> [Requirement] Please write out exactly the lines of the data below from the line holding "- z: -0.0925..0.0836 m" through the line holding "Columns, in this", and leave out the rest.

> [Records for the exercise]
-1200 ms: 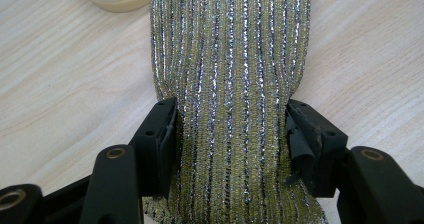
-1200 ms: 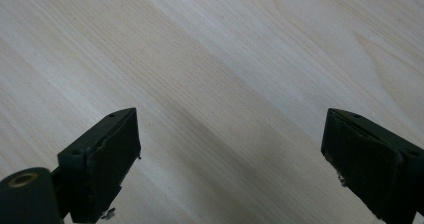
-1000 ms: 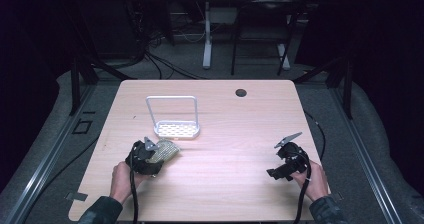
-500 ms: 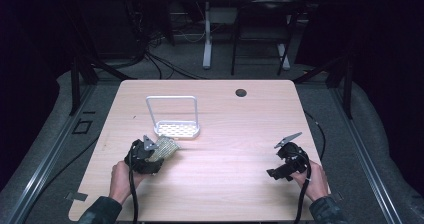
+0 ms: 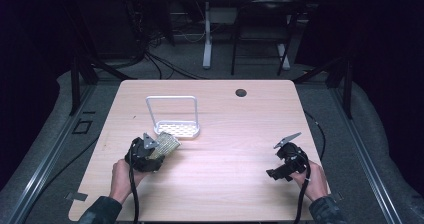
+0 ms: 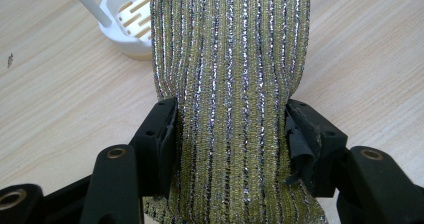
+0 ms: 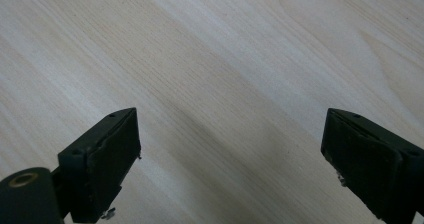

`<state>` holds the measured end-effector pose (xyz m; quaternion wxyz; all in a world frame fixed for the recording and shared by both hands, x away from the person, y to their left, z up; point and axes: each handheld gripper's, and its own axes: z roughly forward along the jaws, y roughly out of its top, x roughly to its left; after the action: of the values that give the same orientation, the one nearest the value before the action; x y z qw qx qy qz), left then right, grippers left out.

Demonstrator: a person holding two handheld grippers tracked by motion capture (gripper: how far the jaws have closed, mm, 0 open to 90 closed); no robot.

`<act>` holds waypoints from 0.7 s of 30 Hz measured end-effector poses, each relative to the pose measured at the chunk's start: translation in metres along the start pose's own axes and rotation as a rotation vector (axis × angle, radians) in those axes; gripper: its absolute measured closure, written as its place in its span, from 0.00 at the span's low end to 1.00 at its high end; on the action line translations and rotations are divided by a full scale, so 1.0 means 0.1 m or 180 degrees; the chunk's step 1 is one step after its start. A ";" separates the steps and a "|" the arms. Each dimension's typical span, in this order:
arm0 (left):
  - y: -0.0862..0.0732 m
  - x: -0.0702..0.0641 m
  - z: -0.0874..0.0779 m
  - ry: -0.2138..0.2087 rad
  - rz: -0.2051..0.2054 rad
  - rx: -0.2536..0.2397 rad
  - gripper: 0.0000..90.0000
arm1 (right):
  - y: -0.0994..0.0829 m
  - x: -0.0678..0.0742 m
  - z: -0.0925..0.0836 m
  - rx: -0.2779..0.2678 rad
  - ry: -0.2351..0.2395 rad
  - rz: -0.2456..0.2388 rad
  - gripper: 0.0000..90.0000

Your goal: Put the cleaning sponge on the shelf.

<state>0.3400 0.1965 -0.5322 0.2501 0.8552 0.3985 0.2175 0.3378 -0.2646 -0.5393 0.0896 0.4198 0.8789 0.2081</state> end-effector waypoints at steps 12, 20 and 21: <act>0.09 0.02 0.04 0.0047 0.0054 -0.0073 0.47 | 0.01 0.01 0.01 0.0017 0.0029 -0.0003 0.09; 0.19 0.04 0.07 0.0051 0.0021 -0.0145 0.47 | 0.00 0.01 0.02 0.0019 0.0017 0.0003 0.09; 0.20 0.04 0.09 0.0062 -0.0001 -0.0164 0.47 | 0.00 0.00 0.02 0.0016 0.0016 -0.0007 0.09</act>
<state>0.3591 0.1864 -0.5260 0.2682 0.8462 0.3953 0.2361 0.3384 -0.2637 -0.5405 0.0865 0.4184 0.8801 0.2068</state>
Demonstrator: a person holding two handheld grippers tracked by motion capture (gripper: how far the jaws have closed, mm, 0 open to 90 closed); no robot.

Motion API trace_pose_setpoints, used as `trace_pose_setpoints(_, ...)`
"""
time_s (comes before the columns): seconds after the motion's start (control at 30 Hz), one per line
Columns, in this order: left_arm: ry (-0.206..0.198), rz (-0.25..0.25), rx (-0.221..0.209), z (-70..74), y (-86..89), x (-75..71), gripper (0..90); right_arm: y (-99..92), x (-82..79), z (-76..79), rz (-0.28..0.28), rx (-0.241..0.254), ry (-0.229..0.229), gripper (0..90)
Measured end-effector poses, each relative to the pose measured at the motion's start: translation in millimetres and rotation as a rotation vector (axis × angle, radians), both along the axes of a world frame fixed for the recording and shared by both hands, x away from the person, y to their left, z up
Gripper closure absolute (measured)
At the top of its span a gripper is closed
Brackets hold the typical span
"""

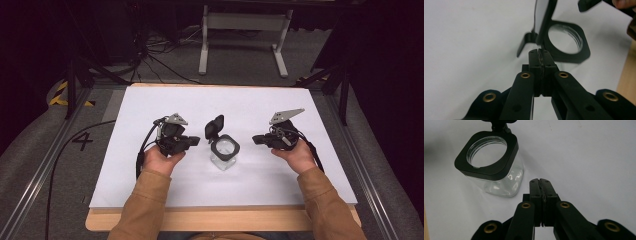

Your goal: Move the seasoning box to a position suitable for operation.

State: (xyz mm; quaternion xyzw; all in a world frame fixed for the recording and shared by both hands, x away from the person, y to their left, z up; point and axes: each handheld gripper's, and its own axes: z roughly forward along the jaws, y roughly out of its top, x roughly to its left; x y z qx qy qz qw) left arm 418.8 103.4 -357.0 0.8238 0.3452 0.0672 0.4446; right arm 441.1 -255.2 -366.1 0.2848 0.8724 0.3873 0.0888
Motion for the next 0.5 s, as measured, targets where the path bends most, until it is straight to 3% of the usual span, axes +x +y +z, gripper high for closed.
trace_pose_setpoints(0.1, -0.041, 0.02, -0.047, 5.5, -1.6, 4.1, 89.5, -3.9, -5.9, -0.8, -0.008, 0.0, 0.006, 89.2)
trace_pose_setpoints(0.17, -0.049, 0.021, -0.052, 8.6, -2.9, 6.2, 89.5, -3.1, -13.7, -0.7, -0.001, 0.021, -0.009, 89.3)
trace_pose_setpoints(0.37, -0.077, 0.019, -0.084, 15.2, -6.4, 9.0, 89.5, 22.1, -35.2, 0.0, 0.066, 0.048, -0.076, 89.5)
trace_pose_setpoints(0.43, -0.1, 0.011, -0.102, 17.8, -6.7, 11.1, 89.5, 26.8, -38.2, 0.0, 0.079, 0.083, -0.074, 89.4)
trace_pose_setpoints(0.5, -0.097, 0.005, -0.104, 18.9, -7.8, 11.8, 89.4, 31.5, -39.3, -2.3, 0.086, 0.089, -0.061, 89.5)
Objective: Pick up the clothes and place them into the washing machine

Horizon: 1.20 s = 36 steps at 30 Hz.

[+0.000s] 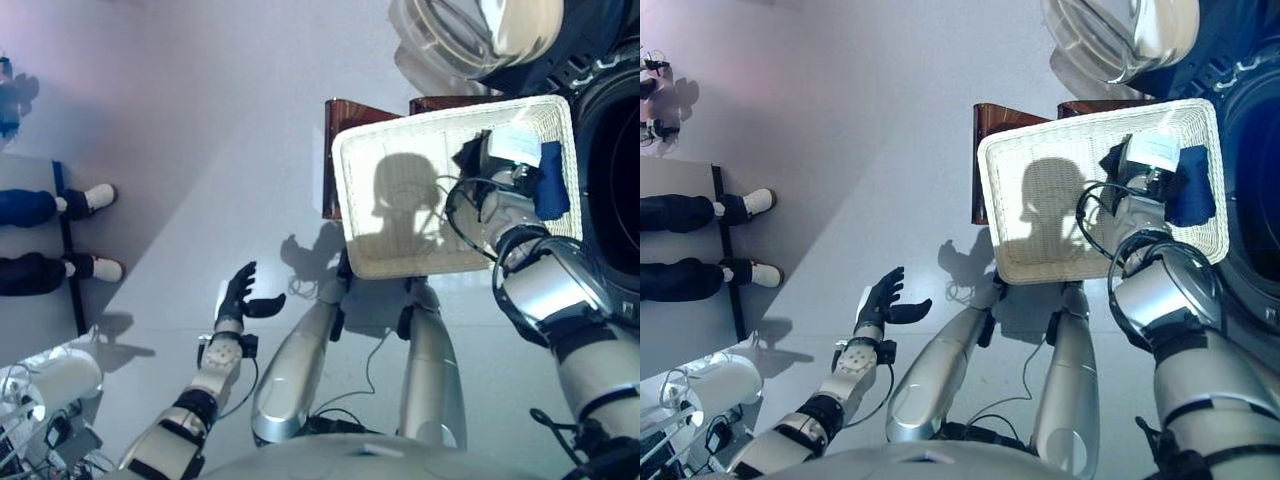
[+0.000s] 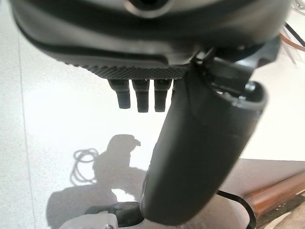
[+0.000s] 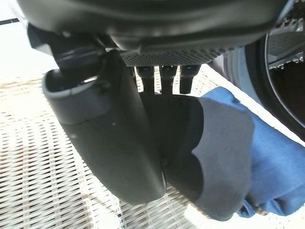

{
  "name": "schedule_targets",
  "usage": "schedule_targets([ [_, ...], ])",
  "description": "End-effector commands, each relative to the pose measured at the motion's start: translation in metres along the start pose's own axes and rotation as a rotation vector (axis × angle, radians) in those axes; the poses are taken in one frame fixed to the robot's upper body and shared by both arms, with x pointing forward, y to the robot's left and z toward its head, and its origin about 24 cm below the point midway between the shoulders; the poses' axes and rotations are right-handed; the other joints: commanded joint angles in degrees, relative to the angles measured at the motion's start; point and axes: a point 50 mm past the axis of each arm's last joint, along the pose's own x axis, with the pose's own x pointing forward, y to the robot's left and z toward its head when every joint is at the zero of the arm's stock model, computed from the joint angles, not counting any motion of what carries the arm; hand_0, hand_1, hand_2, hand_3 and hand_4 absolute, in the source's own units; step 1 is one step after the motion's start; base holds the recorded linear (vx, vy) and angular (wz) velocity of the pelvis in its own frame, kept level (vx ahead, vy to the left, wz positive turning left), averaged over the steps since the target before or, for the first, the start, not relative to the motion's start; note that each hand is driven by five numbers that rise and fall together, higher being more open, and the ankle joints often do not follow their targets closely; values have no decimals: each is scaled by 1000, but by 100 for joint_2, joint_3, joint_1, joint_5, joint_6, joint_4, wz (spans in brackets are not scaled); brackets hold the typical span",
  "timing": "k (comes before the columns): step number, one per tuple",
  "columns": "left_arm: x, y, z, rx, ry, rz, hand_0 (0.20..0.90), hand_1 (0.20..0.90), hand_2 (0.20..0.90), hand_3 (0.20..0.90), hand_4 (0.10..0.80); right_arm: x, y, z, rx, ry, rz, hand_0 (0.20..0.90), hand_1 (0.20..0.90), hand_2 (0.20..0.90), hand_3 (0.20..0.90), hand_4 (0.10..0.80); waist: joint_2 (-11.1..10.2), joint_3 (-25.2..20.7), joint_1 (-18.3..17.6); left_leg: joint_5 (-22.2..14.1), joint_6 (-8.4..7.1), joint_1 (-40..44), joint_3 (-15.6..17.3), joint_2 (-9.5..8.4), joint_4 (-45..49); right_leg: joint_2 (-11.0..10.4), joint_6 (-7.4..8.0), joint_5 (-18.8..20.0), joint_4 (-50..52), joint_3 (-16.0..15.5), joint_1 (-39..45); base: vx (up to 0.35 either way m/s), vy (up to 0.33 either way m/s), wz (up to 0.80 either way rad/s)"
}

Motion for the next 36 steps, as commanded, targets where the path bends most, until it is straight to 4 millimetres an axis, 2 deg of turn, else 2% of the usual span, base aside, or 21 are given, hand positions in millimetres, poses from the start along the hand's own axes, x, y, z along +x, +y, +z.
schedule_targets([
  [1, -4, 29, -10, -53, 34, 133, 900, 900, 900, 900, 800, 8, -29, 25, -19, -79, -77, 900, 900, 900, 900, 800, 296, 23, 48, 217, -25, -532, 298, -207, -133, 225, 43, -439, 354, 74, 32, -31, -24, 1],
  [4, 1, 33, -5, -64, 27, 158, 900, 900, 900, 900, 800, 9, -43, 35, 24, -113, -127, 900, 900, 900, 900, 800, 250, 178, -84, 85, -58, -1006, 351, -217, 399, 266, -39, -719, 976, 20, -353, -30, -34, 4],
  [9, 8, 34, 7, -72, -4, 172, 900, 900, 900, 900, 800, 13, -55, 31, 33, -99, -172, 900, 900, 900, 900, 800, 205, 199, -198, 62, -128, -1550, 271, -238, 793, 223, -117, -1080, 1822, -136, -879, -44, -77, 21],
  [15, 9, 32, 8, -73, 0, 171, 900, 900, 900, 900, 800, 12, -55, 33, 7, -99, -193, 900, 900, 900, 900, 800, 164, 220, -256, 4, -137, -1564, 203, -252, 889, 166, -132, -1235, 2032, -198, -891, 7, -25, 13],
  [18, 8, 33, 6, -70, 5, 176, 900, 900, 900, 900, 800, 10, -54, 42, 7, -124, -201, 373, 373, 373, 373, 449, 141, 213, -285, -25, -122, -1521, 200, -264, 894, 162, -117, -1228, 1998, -219, -836, 5, -3, 1],
  [19, 8, 33, 5, -72, 6, 175, 900, 900, 900, 900, 800, 10, -54, 43, 6, -132, -204, 300, 300, 300, 300, 400, 132, 214, -291, -33, -115, -1495, 201, -257, 881, 169, -110, -1219, 1978, -214, -812, 0, 0, 0],
  [31, 5, 32, -4, -59, 34, 178, 900, 900, 900, 900, 800, 7, -48, 49, 13, -167, -207, 300, 300, 300, 300, 400, -5, 196, -312, -20, -91, -1107, 199, -169, 670, 276, -92, -1095, 1580, -154, -441, 6, 3, -4],
  [34, 4, 33, -6, -53, 44, 182, 900, 900, 900, 900, 800, 4, -45, 58, 40, -203, -212, 300, 300, 300, 300, 400, -72, 173, -312, -15, -83, -995, 204, -143, 600, 309, -88, -1043, 1453, -146, -342, 25, -4, -6],
  [36, 3, 35, -9, -53, 54, 191, 900, 900, 900, 900, 800, 0, -48, 72, 59, -260, -231, 300, 300, 300, 300, 400, -146, 142, -319, -25, -76, -908, 224, -114, 562, 331, -72, -983, 1338, -116, -260, 0, 0, 0],
])
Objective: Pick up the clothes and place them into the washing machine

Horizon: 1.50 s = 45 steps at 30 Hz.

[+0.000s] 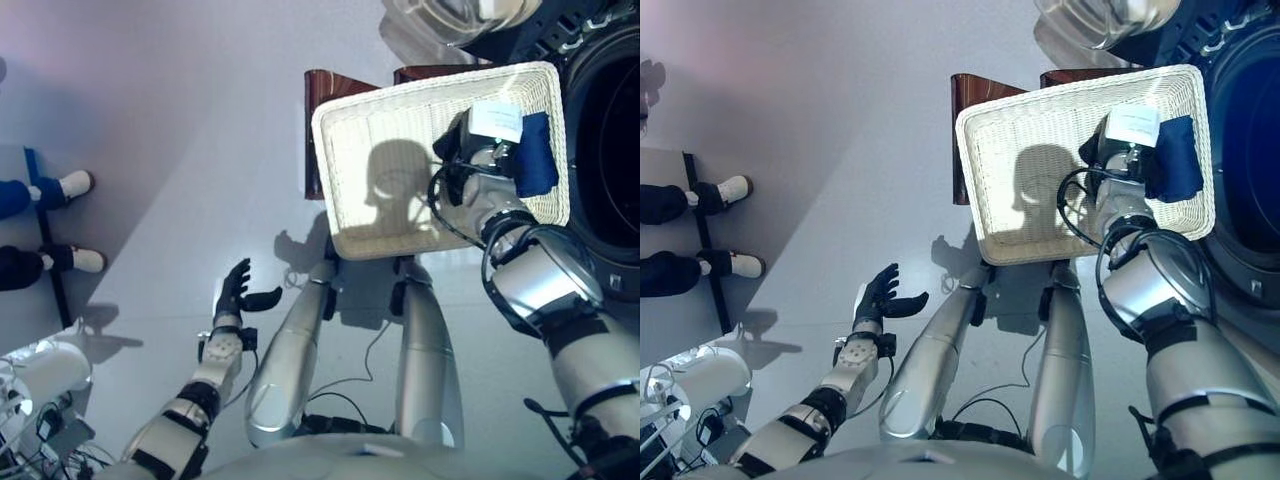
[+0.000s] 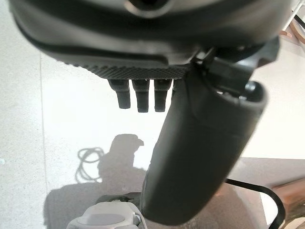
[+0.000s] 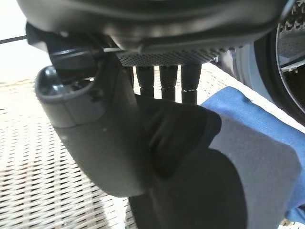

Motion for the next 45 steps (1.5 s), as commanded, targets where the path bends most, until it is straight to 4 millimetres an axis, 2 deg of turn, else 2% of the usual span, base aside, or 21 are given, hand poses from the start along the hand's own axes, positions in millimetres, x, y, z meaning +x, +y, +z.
schedule_targets([
  [1, -2, 35, -14, 4, 41, 146, 900, 900, 900, 900, 800, 4, -32, 44, 48, -195, -141, 300, 300, 300, 300, 400, -52, -91, 70, 230, 85, -39, 291, -120, -537, 259, 66, -573, 174, -100, 519, 35, 10, -4],
  [5, -5, 39, -18, -3, 51, 163, 900, 900, 900, 900, 800, 2, -50, 54, 175, -274, -226, 300, 300, 300, 300, 400, -198, -184, 37, 257, 86, 169, 318, -57, -719, 279, 118, -439, -130, -51, 751, 39, 8, -11],
  [10, -8, 39, -24, 13, 59, 170, 900, 900, 900, 900, 800, -4, -54, 51, 419, -265, -272, 300, 300, 300, 300, 400, -290, -279, 3, 303, 107, 409, 346, -31, -905, 283, 167, -287, -452, -8, 1042, 37, 11, -6],
  [13, -13, 36, -31, 36, 77, 157, 900, 900, 900, 900, 800, -8, -23, 32, 702, -93, -221, 300, 300, 300, 300, 400, -264, -354, 29, 318, 141, 574, 383, -36, -1020, 284, 201, -154, -719, 61, 1232, 39, 32, -7],
  [15, -12, 38, -31, 44, 76, 158, 900, 900, 900, 900, 800, -8, -20, 25, 781, -49, -218, 300, 300, 300, 300, 400, -251, -355, 33, 319, 149, 600, 393, -33, -1036, 286, 205, -134, -759, 80, 1266, 14, 23, -13],
  [16, -13, 40, -32, 49, 76, 159, 900, 900, 900, 900, 800, -11, -6, 8, 1027, 87, -200, 300, 300, 300, 300, 400, -224, -381, 35, 308, 164, 630, 418, -38, -1038, 281, 209, -112, -813, 118, 1303, 19, 19, -11],
  [18, -13, 42, -32, 48, 78, 161, 900, 900, 900, 900, 800, -16, 6, -6, 1276, 189, -187, 300, 300, 300, 300, 400, -209, -386, 33, 286, 176, 667, 439, -51, -1030, 290, 208, -127, -806, 137, 1333, 22, 12, -5],
  [19, -13, 42, -33, 49, 78, 161, 900, 900, 900, 900, 800, -16, 6, -6, 1276, 189, -187, 300, 300, 300, 300, 400, -211, -385, 38, 284, 176, 670, 442, -51, -1030, 290, 208, -128, -805, 140, 1335, 26, 15, -5],
  [20, -14, 43, -33, 47, 80, 153, 900, 900, 900, 900, 800, -26, 29, -28, 1511, 329, -177, 300, 300, 300, 300, 400, -172, -368, 15, 252, 190, 716, 453, -64, -1003, 284, 198, -160, -779, 161, 1378, 18, 14, -7],
  [21, -14, 43, -33, 48, 80, 153, 900, 900, 900, 900, 800, -26, 29, -29, 1512, 329, -176, 300, 300, 300, 300, 400, -173, -367, 20, 250, 190, 721, 455, -64, -1004, 284, 198, -161, -780, 163, 1382, 28, 27, -9],
  [22, -15, 43, -34, 52, 81, 141, 900, 900, 900, 900, 800, -34, 42, -39, 1670, 412, -180, 300, 300, 300, 300, 400, -144, -364, 8, 223, 199, 745, 471, -76, -998, 279, 196, -175, -776, 177, 1401, 28, 28, -9],
  [23, -16, 42, -37, 59, 88, 125, 900, 900, 900, 900, 800, -44, 60, -54, 1802, 529, -213, 300, 300, 300, 300, 400, -85, -392, 4, 185, 212, 780, 493, -87, -997, 275, 192, -197, -786, 203, 1427, 28, 28, -9],
  [24, -17, 42, -37, 60, 88, 124, 900, 900, 900, 900, 800, -45, 60, -55, 1803, 530, -213, 300, 300, 300, 300, 400, -87, -395, 13, 182, 213, 781, 497, -85, -996, 276, 192, -197, -786, 207, 1427, 25, 31, -10],
  [26, -18, 41, -38, 49, 87, 114, 900, 900, 900, 900, 800, -53, 70, -70, 2022, 636, -303, 300, 300, 300, 300, 400, -2, -444, 13, 128, 235, 772, 538, -101, -952, 270, 198, -212, -788, 260, 1417, 13, 28, -13],
  [27, -18, 41, -39, 51, 87, 113, 900, 900, 900, 900, 800, -54, 71, -71, 2025, 636, -303, 300, 300, 300, 300, 400, -5, -453, 28, 123, 236, 768, 544, -99, -947, 272, 199, -213, -786, 267, 1412, 12, 22, -15],
  [29, -21, 35, -42, 38, 98, 82, 900, 900, 900, 900, 800, -64, 80, -88, 2221, 721, -440, 300, 300, 300, 300, 400, 79, -466, 20, 48, 269, 732, 571, -121, -803, 276, 192, -285, -692, 305, 1382, -4, 19, -16],
  [33, -23, 30, -45, 24, 111, 49, 900, 900, 900, 900, 800, -63, 75, -97, 2381, 728, -576, 300, 300, 300, 300, 400, 145, -447, 24, -74, 316, 581, 601, -140, -484, 299, 167, -458, -324, 328, 1251, -9, 11, -13],
  [35, -24, 23, -46, 13, 116, 18, 900, 900, 900, 900, 800, -63, 69, -104, 2507, 731, -742, 300, 300, 300, 300, 400, 240, -440, -5, -144, 318, 378, 592, -183, -217, 284, 141, -652, 52, 267, 1083, -29, -8, -7],
  [37, -23, 23, -45, 14, 113, 15, 900, 900, 900, 900, 800, -62, 66, -104, 2550, 722, -796, 300, 300, 300, 300, 400, 266, -446, -6, -160, 322, 290, 547, -203, -124, 273, 127, -768, 301, 236, 972, -32, -10, 4],
  [41, -19, 21, -41, 39, 106, 1, 900, 900, 900, 900, 800, -55, 41, -132, 2602, 685, -1023, 300, 300, 300, 300, 400, 339, -448, -41, -214, 286, -133, 455, -302, 316, 153, 79, -1074, 1010, 96, 605, -59, -39, 16],
  [45, -18, 20, -40, 52, 106, -7, 900, 900, 900, 900, 800, -52, 29, -140, 2636, 663, -1117, 300, 300, 300, 300, 400, 376, -513, -29, -294, 284, -250, 397, -367, 461, 77, 76, -1210, 1238, 45, 502, 11, -14, 21],
])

> [Solution below]
  - z: -0.0925..0.0836 m
  - rx: -0.2779..0.2678 rad
  - ry: -0.2351..0.2395 rad
  - rz: -0.2456..0.2388 rad
  - gripper: 0.0000..90.0000

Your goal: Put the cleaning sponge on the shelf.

<state>0.3400 0.1965 -0.5322 0.2501 0.8552 0.3985 0.2175 0.3378 -0.2646 -0.5393 0.0896 0.4198 0.8789 0.2081</state> end-effector waypoints at steps 12, 20 and 21: <act>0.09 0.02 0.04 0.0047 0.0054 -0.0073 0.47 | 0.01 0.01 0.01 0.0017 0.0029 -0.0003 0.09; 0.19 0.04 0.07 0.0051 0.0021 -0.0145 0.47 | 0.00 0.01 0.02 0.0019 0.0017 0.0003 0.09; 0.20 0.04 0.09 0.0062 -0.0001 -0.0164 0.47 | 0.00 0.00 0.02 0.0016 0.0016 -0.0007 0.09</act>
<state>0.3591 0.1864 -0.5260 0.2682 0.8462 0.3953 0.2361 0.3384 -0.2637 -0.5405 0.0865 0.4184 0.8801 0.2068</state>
Demonstrator: a person holding two handheld grippers tracked by motion capture (gripper: how far the jaws have closed, mm, 0 open to 90 closed); no robot.

Motion API trace_pose_setpoints, used as `trace_pose_setpoints(_, ...)`
"""
time_s (comes before the columns): seconds after the motion's start (control at 30 Hz), one per line
Columns, in this order: left_arm: ry (-0.206..0.198), rz (-0.25..0.25), rx (-0.221..0.209), z (-70..74), y (-86..89), x (-75..71), gripper (0..90); right_arm: y (-99..92), x (-82..79), z (-76..79), rz (-0.28..0.28), rx (-0.241..0.254), ry (-0.229..0.229), gripper (0..90)

No additional work is needed on this exercise.